# Reporting Tools



## Derek Brown (Jan 14, 2012)

I am looking for a reporting tool that would be easy for non-technical people to use. The data source will be Microsoft Access and/or Excel 2010.
I have had a quick look at Crystal Report and SiSense PRISM but I would ideally like to find a comparison report of those and other reporting tools currently on the market.
Any ideas/links/comments would be appreciated, please.
Thank you.


----------



## Smitty (Jan 14, 2012)

Take a look at Power Pivot. It's a free add-in from Microsoft that's a game changer.

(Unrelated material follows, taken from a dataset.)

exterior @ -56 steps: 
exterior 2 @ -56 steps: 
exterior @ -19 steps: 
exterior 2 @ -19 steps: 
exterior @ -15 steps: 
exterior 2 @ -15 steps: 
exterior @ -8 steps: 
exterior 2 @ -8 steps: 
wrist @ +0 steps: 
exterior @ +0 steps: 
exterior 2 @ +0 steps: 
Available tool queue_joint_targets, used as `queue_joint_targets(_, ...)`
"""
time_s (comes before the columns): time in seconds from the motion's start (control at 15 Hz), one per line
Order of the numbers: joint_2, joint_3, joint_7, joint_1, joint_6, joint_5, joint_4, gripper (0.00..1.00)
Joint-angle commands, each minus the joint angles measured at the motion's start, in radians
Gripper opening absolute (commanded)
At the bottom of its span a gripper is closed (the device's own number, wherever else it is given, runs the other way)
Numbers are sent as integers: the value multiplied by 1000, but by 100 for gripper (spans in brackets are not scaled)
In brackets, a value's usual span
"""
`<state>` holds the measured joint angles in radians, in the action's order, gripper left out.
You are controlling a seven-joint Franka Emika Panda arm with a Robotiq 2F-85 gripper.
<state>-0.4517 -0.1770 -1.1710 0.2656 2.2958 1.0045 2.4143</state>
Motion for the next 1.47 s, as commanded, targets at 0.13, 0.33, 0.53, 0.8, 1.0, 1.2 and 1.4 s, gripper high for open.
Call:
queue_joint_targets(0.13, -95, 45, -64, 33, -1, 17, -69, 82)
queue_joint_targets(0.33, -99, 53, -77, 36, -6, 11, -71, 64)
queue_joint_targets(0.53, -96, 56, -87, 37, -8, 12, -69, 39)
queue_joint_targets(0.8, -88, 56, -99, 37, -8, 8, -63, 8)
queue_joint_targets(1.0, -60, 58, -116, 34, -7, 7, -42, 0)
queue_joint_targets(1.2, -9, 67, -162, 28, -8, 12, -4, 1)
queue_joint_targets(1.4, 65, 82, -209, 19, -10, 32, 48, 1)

It uses SQL Server as a hidden back-end and allows you to analyze hundreds of millions of rows of data in Excel (yes, millions of rows).  It's so fast that it will have you wondering if you even need Access as a data management tool at all.

It also allows you to use asynchronous tables instead of having to consolidate disparate tables into one before using a Pivot Table, like you have to do with normal PT's. And it has a relationship builder that will automatically sense relationships between like fields. So let's say you have a table with sales transactions including a store ID, then a table with store names & ID's. PP will create that relationship for you.

And it includes Slicers, but they're much more intuitive in PP then they are in Excel 2010's Pivot Tables.

If you follow the link you'll see several demos that you can play with, and the Azure Marketplace also has some free datasets that you can download.

HTH,


----------



## Derek Brown (Jan 14, 2012)

Thank you for your reply, Smitty.
I have used PowerPivot myself at home but that will be far beyond the capabilities of those who want to be able to create their own reports using a 'reporting tool'. They don't use Pivot Tables or even simple Excel formulas (such as IF statements)!
Currently I create monthly reports and have provided them with Excel workbooks (for daily use) that update either automatically on opening or on the click of a button on the Ribbon.
One of the users suggested using Microsoft Reporting Services but I need to make sure that whatever is implemented can be used by them all.


----------



## Smitty (Jan 14, 2012)

Actually, the nice thing about PP is that you can set up dynamic reports just by adding Slicers.  That way the user doesn't need to know how to build things themselves.  And if they can't figure out how to click slicers to get what they want, then you need new users. 

SSRS (SQL Server Reporting Services) require that you know SQL Server, which ain't easy.  It's similar to PP, but you need a SQL Server person to set up the base reports (generally someone in IT), whereas an Excel guy can set up PP reports on their own with very little effort other than learning how PP works.


----------



## Derek Brown (Jan 15, 2012)

Thank you for the information about SSRS - I have not used it but you have confirmed my thoughts from what I have read about it.

PP is really a non-starter because some of the non-technical users are Managers/Directors who want to be able to create their own reports without any help from IT at all - for example, when I am not available (busy on another project, on leave etc.) to produce them. The reports may be needed for a presentation at a Board Meeting and could just be a table of data, with or without (one or more) different types of chart - or it could just be a list of customers who meet certain criteria with no numeric values or charts. By the nature of what may need to be done, it will not be possible to prepare a workbook for this solution.  

It is just possible that I don't find any reporting software that meets the criteria, in which case I will see if PP would be accepted. However at the moment they do not want a Microsoft Access or Excel solution.


----------



## Smitty (Jan 15, 2012)

You could look at BIRT OnDemand, as it offers a set of robust reporting and dashboard tools, but again, you need someone to set it up.


----------